[Corrected 10/7/2014, 11:47 a.m. See below.] Virtual reality has enormous potential in gaming and beyond, but it has to be presented to wider audiences in an accessible way. I saw several examples of companies doing just that at a VR event in Seattle last week.
The event at Paul Allen’s Living Computer Museum also highlighted how the concentration of video game talent in and around Seattle and Vancouver, Canada, position the region to be a major center for this new, transformative technology.
Some developers are working on VR games that are actually less immersive, thereby trying to avoid some of the off-putting effects of VR experienced by novices. I was also impressed by new VR input devices that do away with console controllers covered with unfamiliar buttons and triggers.
“I wanted to make something that doesn’t make me sick,” said Chandana “Eka” Ekanayake, art director at Kirkland, WA-based Uber Entertainment, as he introduced the game Ikarus. [An earlier version of this story misspelled Ekanayake’s given name.]
A longtime game developer, Ekanayake experienced discomfort when he started experimenting with VR. The feeling of rotational acceleration created when he turned his head and watched the view inside the VR headset move left him “kind of woozy.”
In Ikarus, players have a third-person view of the main character. The view cuts to new angles as the character progresses through the game, following editing techniques from film to help the player keep track of the character. The perspective pops to first-person for solving puzzles. “I wanted to make something that was sort of easy-access for people that are getting their feet wet in VR,” Ekanayake said, adding, “We’re just trying to figure out, is this a comfortable experience? Which is not something you really have to think about too much” in non-VR games.
San Francisco-based Leap Motion, which makes a small device that sits on a desktop and uses infrared cameras to track 3D movement in the space above it, demonstrated how this new mode of computer input melds with virtual reality.
Putting on a headset made by Irvine, CA based Oculus VR—the company Facebook acquired this year for $2 billion—I could see my hands in front of me in a dark, empty, infinite space. The Leap software illuminated the approximate location of my bones and the tips of my fingers. In one demo, the space filled with colored balls that I could swat around.
In another, a series of grids appeared to provide a sense of scale and distance in the virtual space. Tilting my hands up, I began flying through the space, the grids zipping by at high speed. I tilted my hands and began a gliding turn to the right. It felt intuitive; no buttons to press, no sticks to manipulate. It was a fun, untethered interaction with a computer that was unique in my experience.
Leap co-founder and chief technology officer David Holz said VR represents a major change in our relationship with computers and digital objects.

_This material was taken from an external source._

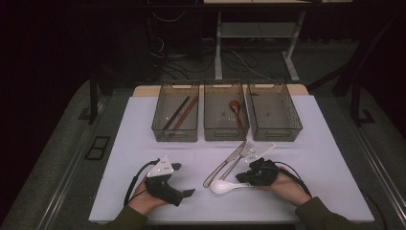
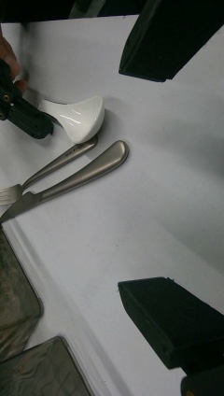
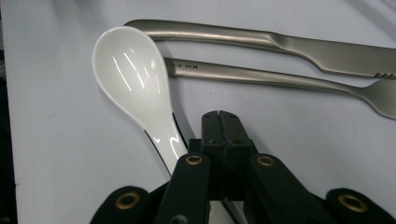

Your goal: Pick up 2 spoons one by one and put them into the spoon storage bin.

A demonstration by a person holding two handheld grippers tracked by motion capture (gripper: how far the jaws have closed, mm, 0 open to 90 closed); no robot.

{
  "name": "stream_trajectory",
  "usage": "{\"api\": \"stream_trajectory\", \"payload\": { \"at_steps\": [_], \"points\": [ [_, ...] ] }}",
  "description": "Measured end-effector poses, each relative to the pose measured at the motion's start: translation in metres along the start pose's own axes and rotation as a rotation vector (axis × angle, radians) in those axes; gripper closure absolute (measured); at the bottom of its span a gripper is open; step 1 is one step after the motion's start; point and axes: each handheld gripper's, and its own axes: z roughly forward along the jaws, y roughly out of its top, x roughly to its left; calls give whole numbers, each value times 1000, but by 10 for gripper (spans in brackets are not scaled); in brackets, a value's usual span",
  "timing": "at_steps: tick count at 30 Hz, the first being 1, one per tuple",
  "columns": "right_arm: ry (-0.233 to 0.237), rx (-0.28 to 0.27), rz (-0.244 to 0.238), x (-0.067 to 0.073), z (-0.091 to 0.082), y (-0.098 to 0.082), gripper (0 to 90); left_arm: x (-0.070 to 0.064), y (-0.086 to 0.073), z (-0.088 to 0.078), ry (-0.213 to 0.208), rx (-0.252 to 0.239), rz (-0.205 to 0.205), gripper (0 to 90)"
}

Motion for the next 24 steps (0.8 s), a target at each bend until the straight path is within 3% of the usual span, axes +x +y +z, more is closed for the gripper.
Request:
{"api": "stream_trajectory", "payload": {
  "at_steps": [4,8,13,24],
  "points": [
    [9,-37,28,-2,-1,2,760,0,0,0,-3,4,0,0],
    [47,-68,25,3,0,7,713,-1,0,1,-4,3,-1,0],
    [85,-65,1,14,8,13,654,-1,0,1,-6,2,-1,0],
    [92,-37,-49,26,23,17,574,0,0,2,-8,6,-1,0]
  ]
}}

“What you’re seeing here is output is becoming more real, and input is becoming more real,” Holz said. “This digital stuff that used to be this weird not-real thing is becoming more real. That’s part of a really interesting, profound transition for people as a whole and culture as a whole.

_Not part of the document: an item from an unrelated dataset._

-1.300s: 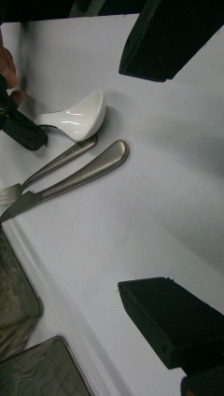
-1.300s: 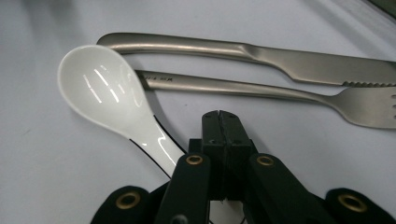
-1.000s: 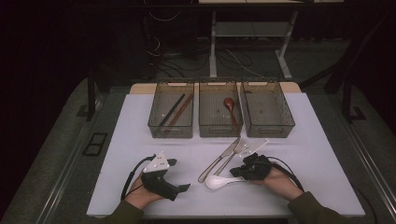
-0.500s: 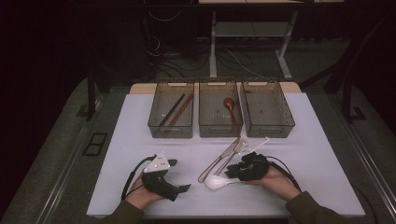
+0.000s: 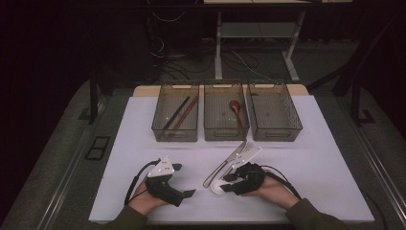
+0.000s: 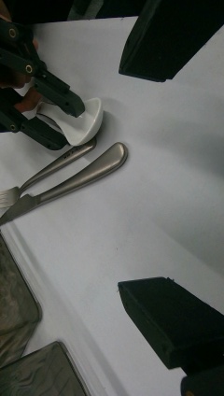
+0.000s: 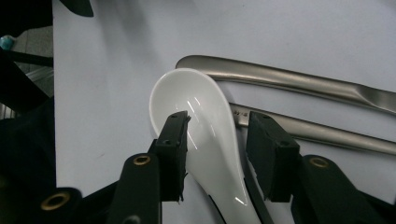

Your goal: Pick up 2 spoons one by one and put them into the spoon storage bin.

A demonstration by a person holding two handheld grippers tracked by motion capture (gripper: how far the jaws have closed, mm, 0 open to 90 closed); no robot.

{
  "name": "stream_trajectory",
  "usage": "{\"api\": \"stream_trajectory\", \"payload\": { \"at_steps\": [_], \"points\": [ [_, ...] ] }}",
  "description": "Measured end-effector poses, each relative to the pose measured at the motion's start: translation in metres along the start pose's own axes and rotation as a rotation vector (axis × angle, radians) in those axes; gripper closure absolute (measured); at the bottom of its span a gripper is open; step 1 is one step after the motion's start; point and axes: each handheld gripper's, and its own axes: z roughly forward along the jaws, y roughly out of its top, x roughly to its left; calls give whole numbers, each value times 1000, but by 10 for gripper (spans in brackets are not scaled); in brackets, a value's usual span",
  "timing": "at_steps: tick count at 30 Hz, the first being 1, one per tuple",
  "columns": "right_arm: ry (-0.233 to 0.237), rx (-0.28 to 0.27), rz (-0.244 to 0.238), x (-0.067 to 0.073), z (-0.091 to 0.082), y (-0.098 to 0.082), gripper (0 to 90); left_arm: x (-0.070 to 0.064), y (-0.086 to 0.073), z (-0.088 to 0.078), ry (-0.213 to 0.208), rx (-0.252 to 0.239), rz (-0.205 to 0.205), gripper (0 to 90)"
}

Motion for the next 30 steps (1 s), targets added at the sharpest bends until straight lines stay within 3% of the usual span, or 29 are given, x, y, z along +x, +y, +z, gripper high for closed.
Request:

“What does it mean when digital isn’t just ones and zeros, but it’s like a new material, like plastic and wood—this real thing that surrounds us, that we can interact with like a real part of the world. What is that?”
Real people, encountered in VR, also seem more real. I popped on another Rift headset and headphones, and stepped into a virtual conference room, guided by Jesse Joudrey, co-founder and CEO of VR Chat, a Vancouver, Canada, startup. There was a guy outfitted as the Halo character Master Chief—co-founder Graham Gaylor, in Houston, TX—and another who chose to present himself as, in Joudrey’s words, a “Transformer made out of cats.” He was in Las Vegas and is one of VR Chat’s avid users.
I wanted to know how this was different from online virtual worlds like Second Life.
“The amount of emotion you’re able to invest in another person in the room, or in your own person in the room—whatever you choose to look like—is greatly enhanced by the virtual reality headset, and the virtual input devices,” Joudrey said.
He continued, “It’s funny how some of the things from the real world translate into virtual reality that didn’t in other mediums. Personal space is an issue now. You can’t get too close to people or they wig out. Also, I’m shifting back and forth while I talk. People in VR do that, too, even with something as rudimentary as the keyboard. They’ll just sit there and twiddle the A and D keys to shift the perspective back and forth when they’re talking to bring that kind of real-world experience into virtual reality. That’s something that no other platform—other than virtual reality—has been able to offer.”
Sure enough, in the virtual conference room, Master Chief turned out to be kind of a close-talker, and rather than just brushing it off like I might have when bumping into another player’s character in a non-VR game, I felt a real need to take a virtual step back and get some space.
The VR event was organized by Envelop VR, a VR software maker, and Allen’s Vulcan Ventures. It featured about 20 companies—most, but not all, from the Northwest—showing off a range of VR tools, devices, games, and other applications.